The 720S is a beautiful, sleek GT car, possibly the most aerodynamically exciting road car to come from the U.K. since the Jaguar E-type 56 years ago. My main criticism of volume-production McLarens — all of which until now used the same basic 3.8 liter V-8 engines and carbon-fiber monocoques — has been the gaping holes in the body sides required to provide enough cooling for the hot sections within the outer envelope. This new design has a beautifully simplified outer form and a complex internal-airflow management system that permits more power than any modern McLaren has enjoyed up to now. And the company achieved it without blatant air passages seen on the racing-oriented Ford GT or the road version of the Scuderia Cameron Glickenhaus SCG003 GT.

Most recent high-performance cars have had some kind of aerodynamic covering over their headlamps. The 720S does outline a large lighting area, so cleverly shaped and integrated into the whole that it convinces you there’s a cover. But it is completely open, its black carbon-fiber internal surfaces sculpted in voluptuous curves to direct airflow.

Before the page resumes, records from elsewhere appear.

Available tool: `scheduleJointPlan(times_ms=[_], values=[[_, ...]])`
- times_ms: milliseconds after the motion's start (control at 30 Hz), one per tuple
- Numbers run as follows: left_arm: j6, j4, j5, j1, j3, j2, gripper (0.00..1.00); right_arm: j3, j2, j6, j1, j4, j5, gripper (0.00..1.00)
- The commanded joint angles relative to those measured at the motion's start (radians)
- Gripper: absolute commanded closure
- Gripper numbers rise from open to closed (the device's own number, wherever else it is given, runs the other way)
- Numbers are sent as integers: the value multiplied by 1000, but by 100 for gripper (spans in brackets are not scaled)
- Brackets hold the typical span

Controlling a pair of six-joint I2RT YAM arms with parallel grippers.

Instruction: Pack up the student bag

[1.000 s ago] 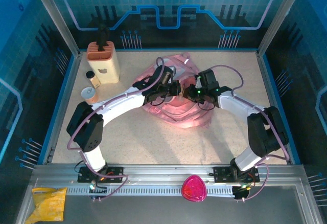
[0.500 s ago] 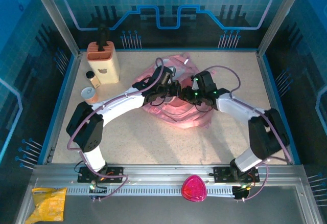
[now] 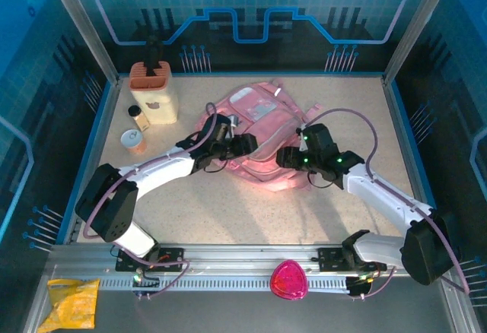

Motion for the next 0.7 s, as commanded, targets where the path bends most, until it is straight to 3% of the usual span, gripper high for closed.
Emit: scheduleJointPlan(times_ms=[0, 167, 433, 667], values=[[-102, 96, 44, 43, -70, -27, 43, -14, -4, -30, 78, -45, 88, 32], [-213, 214, 49, 79, -134, 26, 45, -46, -3, 2, 176, -16, 166, 30], [-324, 366, 80, 82, -117, 151, 52, -79, 6, 43, 223, 19, 183, 29], [-324, 337, 54, 79, -95, 117, 77, -81, 8, 32, 225, 19, 197, 29]])
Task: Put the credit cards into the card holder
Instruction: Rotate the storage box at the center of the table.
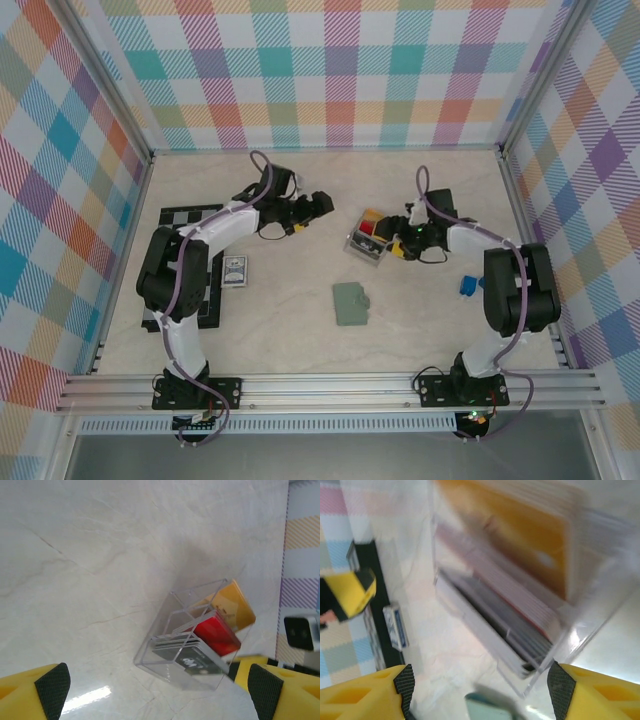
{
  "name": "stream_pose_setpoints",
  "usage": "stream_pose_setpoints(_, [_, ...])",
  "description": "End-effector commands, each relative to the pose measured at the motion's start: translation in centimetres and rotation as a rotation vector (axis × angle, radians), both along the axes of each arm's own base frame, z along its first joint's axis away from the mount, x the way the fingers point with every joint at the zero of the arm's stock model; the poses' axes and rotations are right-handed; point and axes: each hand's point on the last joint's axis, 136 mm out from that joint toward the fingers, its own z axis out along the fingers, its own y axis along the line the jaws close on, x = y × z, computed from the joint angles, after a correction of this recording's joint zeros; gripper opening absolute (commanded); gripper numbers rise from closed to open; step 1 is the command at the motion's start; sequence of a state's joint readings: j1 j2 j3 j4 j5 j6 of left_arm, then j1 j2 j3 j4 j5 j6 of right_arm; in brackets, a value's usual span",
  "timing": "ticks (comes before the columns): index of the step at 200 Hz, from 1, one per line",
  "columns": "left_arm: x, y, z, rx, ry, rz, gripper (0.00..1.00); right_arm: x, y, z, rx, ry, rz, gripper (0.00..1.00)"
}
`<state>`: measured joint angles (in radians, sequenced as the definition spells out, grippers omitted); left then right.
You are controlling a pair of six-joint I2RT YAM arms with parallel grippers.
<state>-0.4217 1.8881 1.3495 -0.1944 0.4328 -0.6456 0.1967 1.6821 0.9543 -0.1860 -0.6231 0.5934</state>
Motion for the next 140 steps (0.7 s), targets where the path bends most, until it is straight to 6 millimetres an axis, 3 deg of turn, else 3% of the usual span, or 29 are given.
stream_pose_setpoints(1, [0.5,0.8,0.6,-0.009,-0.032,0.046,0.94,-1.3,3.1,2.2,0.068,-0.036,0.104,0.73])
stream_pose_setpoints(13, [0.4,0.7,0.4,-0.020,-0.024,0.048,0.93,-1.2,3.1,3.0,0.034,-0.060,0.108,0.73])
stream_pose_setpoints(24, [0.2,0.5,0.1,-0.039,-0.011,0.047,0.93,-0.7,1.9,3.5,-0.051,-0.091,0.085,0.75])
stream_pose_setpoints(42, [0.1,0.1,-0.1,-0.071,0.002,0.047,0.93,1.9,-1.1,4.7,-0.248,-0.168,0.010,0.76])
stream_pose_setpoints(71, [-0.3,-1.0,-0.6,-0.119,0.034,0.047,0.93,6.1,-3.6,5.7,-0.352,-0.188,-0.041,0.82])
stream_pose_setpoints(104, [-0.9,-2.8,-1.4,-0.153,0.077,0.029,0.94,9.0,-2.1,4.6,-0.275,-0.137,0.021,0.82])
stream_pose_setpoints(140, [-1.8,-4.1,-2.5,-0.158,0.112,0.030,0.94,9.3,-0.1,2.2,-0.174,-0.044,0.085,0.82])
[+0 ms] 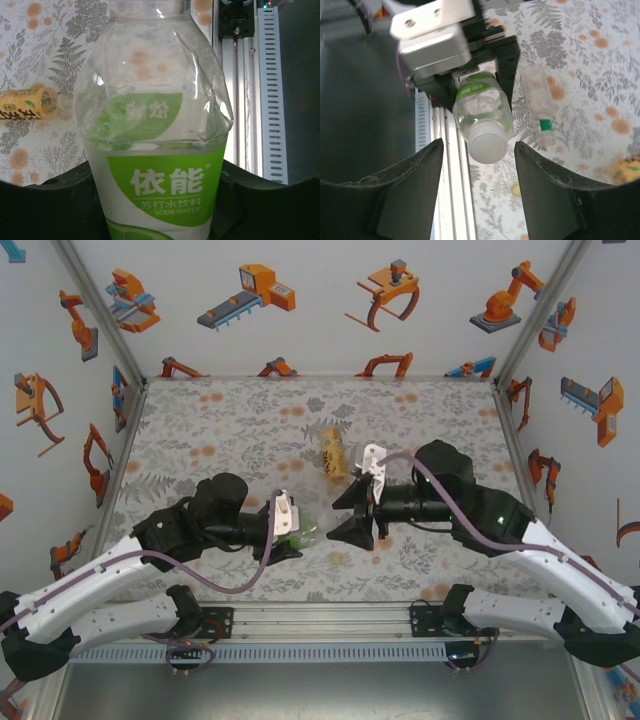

Rob Melville, McLaren Automotive’s thoughtful and reflective chief designer, was keen to recapture the simplicity that so memorably characterized the first non-racing mid-engine supercar, Lamborghini’s Miura, without copying it. That’s not easy when dealing with three times the horsepower and thus the enormously increased heat load imposed by two turbochargers.


The answer was to increase frontal air-intake area without a gigantic grille by putting the lamps in open scoops and to route most of the cooling air internally, allowing smooth flanks marked with strong character lines and only very small inlets low on the body behind the door to cool the turbochargers’ radiators. Air is ducted through the doors in open-top trenches, which increase in area as they move rearward, so there are four longitudinal skins in the upper part of each door. Those doors, in turn, are hinged to move upward and a bit inward, rather than just pivoting up on a horizontal transverse-hinge axis. This is a brilliant solution seen once before — on the very mundane Toyota Sera, of all things. It works brilliantly here, making cabin access easy and door closing equally facile, neither case existing on the 570 models.

One of the cabin’s greatest attributes is the exceptional all-around visibility, achieved by multiple transparencies: windshield, two lateral and two roof door glasses, the backlight, two rear-quarter windows, and two panes in the C pillar itself. The result is luminous, and you can really see out well in all directions, not common in mid-engine machines.

There are a few styling matters I quarrel with. The three louvers at the end of the roof seem too big, a bit crude and disproportionate to the delicacy of much of the detailing. The exhaust outlets cut into the bumper recall economy cars where the engineers and stylists seem never to have talked to each other. But these are minor quibbles. What impresses me most is the side profile’s purity and elegance. A driver’s head is almost exactly at mid-wheelbase, depending on seat adjustment, of course, but it’s a good place for the inner ear to be to sense the car’s movements.


An important innovation is a two-version instrument panel. In standard mode, the color screen presents a traditional tachometer in which a digital speedometer and the gear indicator are embedded, flanked by readings for the trip odometer, hours since engine start, temperature and fuel gauge, and speed and fuel-consumption figures. But when you’re really going hard, the panel physically pivots to take up less of the view ahead and includes only a racing-style tach and indicators of gear engaged and your speed. This is likely to be widely seen in future vehicles.

The 720S is surely the best-looking shape McLaren has produced so far, and it bodes well for forth-coming top-of-the-range models.